TASK: Every line of the data below needs to be reproduced exactly.
[Opening EXTRACTED MATERIAL section]
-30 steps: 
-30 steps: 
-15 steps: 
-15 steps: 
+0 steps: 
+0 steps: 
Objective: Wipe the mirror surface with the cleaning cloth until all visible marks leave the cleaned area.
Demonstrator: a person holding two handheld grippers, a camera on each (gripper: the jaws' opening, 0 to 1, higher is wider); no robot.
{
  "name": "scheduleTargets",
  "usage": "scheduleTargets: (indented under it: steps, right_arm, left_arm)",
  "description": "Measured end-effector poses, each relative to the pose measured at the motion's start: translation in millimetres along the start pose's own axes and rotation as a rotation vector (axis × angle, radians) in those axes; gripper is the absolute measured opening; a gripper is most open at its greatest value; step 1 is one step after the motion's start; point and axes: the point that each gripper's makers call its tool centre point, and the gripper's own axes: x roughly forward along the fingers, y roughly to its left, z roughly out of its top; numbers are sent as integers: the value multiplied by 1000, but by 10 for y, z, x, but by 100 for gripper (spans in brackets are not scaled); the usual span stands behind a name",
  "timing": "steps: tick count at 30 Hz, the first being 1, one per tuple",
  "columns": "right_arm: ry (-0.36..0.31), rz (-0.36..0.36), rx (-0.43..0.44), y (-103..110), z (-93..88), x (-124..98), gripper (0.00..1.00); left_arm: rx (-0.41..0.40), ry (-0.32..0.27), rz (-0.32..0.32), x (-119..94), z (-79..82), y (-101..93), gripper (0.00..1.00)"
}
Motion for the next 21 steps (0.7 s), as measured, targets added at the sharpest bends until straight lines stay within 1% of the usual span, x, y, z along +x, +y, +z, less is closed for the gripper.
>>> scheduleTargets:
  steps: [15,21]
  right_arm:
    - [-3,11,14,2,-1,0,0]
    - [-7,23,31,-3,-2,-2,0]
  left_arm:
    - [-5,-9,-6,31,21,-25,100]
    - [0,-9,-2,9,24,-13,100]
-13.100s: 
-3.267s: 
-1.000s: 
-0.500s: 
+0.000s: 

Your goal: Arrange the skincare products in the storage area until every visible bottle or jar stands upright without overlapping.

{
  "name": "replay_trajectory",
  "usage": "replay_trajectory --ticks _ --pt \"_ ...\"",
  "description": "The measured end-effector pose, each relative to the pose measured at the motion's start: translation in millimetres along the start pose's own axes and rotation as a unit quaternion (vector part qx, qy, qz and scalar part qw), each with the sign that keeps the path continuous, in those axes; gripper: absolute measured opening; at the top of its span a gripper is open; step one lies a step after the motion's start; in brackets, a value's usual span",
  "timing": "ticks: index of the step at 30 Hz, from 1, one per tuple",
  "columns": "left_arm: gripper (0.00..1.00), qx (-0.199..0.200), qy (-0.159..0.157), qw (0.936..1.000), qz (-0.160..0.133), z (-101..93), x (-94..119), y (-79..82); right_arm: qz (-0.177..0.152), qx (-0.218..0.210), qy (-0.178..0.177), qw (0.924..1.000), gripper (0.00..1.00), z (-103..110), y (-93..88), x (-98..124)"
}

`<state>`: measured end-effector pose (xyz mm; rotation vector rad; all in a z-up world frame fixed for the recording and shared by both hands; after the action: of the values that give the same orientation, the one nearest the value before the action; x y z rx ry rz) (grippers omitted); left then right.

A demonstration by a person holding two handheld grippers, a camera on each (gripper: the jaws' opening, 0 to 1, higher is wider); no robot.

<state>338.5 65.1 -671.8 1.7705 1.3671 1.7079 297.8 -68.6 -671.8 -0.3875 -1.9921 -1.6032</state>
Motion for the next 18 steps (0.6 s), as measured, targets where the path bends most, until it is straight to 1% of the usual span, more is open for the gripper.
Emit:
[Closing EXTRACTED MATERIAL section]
OUTPUT BELOW:
-30 steps: 
-30 steps: 
-15 steps: 
-15 steps: 
+0 steps: 
+0 steps: 
Objective: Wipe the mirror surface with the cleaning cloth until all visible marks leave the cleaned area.
Demonstrator: a person holding two handheld grippers, a camera on each (gripper: the jaws' opening, 0 to 1, higher is wider); no robot.
{
  "name": "scheduleTargets",
  "usage": "scheduleTargets: (indented under it: steps, right_arm, left_arm)",
  "description": "Measured end-effector poses, each relative to the pose measured at the motion's start: translation in millimetres along the start pose's own axes and rotation as a rotation vector (axis × angle, radians) in those axes; gripper is the absolute measured opening; a gripper is most open at its greatest value; step 1 is one step after the motion's start; point and axes: the point that each gripper's makers call its tool centre point, and the gripper's own axes: x roughly forward along the fingers, y roughly to its left, z roughly out of its top; numbers are sent as integers: the value multiplied by 1000, but by 10 for y, z, x, but by 100 for gripper (spans in brackets are not scaled); the usual span stands behind a name",
  "timing": "steps: tick count at 30 Hz, the first being 1, one per tuple",
  "columns": "right_arm: ry (-0.36..0.31), rz (-0.36..0.36), rx (-0.43..0.44), y (-103..110), z (-93..88), x (-124..98), gripper (0.00..1.00); left_arm: rx (-0.41..0.40), ry (-0.32..0.27), rz (-0.32..0.32), x (-119..94), z (-79..82), y (-101..93), gripper (0.00..1.00)"
}
Motion for the next 21 steps (0.7 s), as measured, targets added at the sharpest bends until straight lines stay within 1% of the usual span, x, y, z along +x, +y, +z, less is closed for the gripper.
>>> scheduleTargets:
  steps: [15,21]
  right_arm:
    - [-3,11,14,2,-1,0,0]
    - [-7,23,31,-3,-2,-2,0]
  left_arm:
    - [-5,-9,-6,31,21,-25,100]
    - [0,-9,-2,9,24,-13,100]
-13.100s: 
-3.267s: 
-1.000s: 
-0.500s: 
+0.000s: 

Your goal: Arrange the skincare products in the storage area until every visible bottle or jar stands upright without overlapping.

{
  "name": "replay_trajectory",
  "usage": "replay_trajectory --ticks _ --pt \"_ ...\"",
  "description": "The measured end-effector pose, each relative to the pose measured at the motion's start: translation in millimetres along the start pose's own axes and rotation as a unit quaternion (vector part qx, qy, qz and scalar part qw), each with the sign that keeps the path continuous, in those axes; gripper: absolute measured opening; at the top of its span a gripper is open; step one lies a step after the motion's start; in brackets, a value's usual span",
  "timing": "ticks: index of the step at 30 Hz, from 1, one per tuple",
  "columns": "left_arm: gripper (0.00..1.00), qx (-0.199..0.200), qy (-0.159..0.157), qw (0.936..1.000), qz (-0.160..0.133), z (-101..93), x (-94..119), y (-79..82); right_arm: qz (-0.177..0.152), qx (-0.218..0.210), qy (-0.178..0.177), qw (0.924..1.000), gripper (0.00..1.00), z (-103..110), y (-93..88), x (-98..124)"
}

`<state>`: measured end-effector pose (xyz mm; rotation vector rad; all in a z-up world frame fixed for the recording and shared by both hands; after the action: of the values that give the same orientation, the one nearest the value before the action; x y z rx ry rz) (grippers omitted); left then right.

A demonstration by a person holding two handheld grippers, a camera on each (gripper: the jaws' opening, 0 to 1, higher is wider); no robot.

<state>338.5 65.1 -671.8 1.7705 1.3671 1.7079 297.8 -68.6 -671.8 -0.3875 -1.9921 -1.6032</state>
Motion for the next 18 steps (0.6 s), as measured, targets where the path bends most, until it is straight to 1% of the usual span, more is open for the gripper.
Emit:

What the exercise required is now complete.